UAW Vice President for Stellantis, Cindy Estrada, stated that the union “is working with our joint health and safety department of the UAW and Stellantis to obtain more information about this fatal industrial accident and to assist our local 1264 brothers and sisters during this crisis “. In other words, the UAW is working with Stellantis to protect them from any responsibility.
The death at Sterling Stamping only underscores the need for a four-week emergency shutdown with full compensation for laid-off workers, a demand made last week by the Auto Worker’s Safety Committee network in response to major outbreaks in the Detroit area of auto plants.
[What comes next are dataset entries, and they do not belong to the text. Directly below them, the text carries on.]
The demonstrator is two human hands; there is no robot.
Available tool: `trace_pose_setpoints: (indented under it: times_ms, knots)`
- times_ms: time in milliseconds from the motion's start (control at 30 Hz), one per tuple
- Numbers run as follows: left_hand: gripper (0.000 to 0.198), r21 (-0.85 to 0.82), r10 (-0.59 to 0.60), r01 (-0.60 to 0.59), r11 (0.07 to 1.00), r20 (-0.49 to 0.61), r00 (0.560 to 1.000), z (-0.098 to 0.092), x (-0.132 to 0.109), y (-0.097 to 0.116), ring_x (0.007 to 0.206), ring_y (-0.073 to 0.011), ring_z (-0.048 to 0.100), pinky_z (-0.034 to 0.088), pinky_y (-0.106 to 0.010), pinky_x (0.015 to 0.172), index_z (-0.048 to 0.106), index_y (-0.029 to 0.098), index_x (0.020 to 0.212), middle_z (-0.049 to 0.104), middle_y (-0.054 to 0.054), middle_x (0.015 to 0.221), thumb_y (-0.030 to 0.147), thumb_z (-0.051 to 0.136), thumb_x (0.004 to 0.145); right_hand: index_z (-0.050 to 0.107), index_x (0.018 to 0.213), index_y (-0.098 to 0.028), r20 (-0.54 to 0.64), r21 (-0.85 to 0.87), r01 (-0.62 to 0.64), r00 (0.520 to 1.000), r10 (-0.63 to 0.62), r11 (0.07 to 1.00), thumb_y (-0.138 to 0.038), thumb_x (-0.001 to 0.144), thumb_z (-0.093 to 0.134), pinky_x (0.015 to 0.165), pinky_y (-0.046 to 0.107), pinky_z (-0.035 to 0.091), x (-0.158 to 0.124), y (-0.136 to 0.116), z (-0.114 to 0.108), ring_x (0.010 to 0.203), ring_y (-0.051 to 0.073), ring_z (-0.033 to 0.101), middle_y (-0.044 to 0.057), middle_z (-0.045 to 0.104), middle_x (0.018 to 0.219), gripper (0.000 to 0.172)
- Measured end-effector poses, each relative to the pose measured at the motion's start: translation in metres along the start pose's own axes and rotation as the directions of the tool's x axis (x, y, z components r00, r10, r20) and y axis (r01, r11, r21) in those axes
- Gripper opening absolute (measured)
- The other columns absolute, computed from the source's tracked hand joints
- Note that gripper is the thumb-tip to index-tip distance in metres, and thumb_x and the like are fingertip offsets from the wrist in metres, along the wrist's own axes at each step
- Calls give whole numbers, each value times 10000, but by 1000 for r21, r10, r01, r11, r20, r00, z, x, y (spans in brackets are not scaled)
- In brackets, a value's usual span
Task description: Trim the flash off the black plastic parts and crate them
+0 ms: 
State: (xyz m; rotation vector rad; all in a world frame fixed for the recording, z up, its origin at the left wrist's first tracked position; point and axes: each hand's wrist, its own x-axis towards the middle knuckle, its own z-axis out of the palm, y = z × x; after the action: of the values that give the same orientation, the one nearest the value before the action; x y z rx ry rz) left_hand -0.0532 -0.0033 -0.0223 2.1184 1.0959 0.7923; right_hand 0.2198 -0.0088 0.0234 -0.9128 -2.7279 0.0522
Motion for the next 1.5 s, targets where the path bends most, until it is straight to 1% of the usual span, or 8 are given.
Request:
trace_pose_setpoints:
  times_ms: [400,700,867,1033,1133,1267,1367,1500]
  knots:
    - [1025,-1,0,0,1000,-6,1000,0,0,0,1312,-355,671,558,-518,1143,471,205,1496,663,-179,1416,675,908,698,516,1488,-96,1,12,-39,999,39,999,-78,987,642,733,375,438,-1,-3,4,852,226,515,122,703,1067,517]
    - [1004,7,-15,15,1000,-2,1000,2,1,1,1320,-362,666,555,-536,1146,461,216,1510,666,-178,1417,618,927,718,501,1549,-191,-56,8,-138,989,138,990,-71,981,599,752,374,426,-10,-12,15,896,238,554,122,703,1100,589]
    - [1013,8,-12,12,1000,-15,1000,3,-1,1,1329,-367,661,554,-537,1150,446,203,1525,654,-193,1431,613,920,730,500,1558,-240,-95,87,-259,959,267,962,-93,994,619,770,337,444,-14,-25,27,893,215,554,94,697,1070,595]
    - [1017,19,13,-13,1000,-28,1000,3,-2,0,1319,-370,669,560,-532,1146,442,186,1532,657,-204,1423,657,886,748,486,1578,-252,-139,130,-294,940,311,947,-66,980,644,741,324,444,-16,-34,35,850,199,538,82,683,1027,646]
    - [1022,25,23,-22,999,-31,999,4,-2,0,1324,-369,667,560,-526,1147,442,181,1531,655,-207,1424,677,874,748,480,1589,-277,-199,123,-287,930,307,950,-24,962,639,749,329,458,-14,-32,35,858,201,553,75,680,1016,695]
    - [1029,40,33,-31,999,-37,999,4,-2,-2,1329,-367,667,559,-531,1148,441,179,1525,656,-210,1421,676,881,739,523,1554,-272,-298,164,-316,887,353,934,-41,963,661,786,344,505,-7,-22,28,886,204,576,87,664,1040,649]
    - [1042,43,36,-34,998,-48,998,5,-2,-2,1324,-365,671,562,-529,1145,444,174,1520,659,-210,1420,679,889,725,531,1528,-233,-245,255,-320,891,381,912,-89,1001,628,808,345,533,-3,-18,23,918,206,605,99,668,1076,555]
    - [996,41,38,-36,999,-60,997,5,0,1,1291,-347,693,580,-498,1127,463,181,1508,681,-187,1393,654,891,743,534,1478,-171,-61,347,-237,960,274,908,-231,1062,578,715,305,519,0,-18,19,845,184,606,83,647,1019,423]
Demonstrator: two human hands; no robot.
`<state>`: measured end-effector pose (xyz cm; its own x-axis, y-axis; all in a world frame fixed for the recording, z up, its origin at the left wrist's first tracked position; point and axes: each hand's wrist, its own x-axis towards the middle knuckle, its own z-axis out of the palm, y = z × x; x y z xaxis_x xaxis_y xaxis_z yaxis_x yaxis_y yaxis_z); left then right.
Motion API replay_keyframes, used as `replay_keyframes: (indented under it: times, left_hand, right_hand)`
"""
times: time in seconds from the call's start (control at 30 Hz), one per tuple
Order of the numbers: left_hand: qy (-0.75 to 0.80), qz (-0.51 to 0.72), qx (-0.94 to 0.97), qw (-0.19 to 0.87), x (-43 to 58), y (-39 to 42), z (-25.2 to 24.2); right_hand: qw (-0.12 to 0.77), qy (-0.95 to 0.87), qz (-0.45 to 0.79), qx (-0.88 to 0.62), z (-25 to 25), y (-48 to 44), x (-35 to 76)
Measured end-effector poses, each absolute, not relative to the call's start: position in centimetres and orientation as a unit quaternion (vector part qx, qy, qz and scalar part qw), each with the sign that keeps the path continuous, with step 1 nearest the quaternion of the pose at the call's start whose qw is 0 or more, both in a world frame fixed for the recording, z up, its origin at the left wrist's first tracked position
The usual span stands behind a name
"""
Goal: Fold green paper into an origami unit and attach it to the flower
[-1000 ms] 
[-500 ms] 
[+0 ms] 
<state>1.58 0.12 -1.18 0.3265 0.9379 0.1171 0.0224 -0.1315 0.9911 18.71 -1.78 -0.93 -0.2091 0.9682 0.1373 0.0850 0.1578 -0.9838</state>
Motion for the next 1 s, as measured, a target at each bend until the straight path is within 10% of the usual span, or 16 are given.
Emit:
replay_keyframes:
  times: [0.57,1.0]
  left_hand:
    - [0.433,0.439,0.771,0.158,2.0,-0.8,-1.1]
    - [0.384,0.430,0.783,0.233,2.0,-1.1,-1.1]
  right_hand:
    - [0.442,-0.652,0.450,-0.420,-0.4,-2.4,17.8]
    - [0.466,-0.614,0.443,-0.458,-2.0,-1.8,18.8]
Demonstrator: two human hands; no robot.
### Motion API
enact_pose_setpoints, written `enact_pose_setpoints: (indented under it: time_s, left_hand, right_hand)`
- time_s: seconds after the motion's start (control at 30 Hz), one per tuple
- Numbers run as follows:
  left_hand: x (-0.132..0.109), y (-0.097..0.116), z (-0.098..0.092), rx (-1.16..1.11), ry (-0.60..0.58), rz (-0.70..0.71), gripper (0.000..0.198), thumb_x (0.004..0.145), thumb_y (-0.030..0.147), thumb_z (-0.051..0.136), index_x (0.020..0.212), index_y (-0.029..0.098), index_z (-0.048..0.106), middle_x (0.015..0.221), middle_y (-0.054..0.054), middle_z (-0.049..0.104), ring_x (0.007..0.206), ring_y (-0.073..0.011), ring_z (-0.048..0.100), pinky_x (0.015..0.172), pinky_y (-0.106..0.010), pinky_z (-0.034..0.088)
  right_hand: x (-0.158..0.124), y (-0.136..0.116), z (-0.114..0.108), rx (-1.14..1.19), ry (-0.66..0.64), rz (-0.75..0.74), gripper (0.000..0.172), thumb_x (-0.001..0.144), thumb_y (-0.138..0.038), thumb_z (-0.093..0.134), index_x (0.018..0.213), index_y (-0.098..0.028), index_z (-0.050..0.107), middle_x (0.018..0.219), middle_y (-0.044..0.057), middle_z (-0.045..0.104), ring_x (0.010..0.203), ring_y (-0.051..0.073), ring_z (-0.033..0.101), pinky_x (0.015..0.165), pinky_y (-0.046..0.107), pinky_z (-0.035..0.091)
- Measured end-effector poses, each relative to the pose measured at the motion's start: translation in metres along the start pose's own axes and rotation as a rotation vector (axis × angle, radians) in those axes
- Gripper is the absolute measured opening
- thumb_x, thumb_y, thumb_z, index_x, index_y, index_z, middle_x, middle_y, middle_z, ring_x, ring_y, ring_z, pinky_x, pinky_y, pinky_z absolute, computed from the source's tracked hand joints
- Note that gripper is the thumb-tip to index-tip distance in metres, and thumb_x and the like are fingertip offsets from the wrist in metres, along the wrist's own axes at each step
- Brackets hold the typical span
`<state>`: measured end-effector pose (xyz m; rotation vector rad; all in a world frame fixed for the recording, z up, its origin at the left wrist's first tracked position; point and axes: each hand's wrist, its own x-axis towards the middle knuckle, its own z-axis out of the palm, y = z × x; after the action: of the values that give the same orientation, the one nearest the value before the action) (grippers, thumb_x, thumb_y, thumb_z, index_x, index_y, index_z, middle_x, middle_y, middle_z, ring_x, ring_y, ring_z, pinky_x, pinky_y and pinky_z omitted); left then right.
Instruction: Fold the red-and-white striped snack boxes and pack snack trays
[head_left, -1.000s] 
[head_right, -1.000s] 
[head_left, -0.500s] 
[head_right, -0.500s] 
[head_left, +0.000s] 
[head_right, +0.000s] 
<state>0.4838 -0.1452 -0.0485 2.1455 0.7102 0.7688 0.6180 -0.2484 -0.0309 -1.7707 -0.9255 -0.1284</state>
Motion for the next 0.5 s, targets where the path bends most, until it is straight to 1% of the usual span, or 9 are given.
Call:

Not only are workers facing a massive spike in new COVID-19 infections, but an inexorable acceleration from companies and the UAW wearing down their bodies and putting their lives at risk. A four-week shutdown would not only allow workers to maintain social distance to fight the spread of the virus, but also allow them to recover after months of forced overtime and prevent other horrific workplace deaths from occurring.
The fight for an emergency shutdown requires workers to organize themselves in the UAW independently of the bought and paid corporate agents. “The union is not saying not to return to work because of COVID,” said the Warren truck worker. “You don’t do anything about being transferred to foreign departments. They have these outbreaks in the factories and meat packers, but the companies are killing and they don’t care. They boast that they are making a profit, but at the cost of how many lives? “
From the global pandemic to the global class struggle
2021 International online rally on May 1st
Saturday, May 1, at 11 a.m. Eastern Time. Streamed at wsws.org/mayday.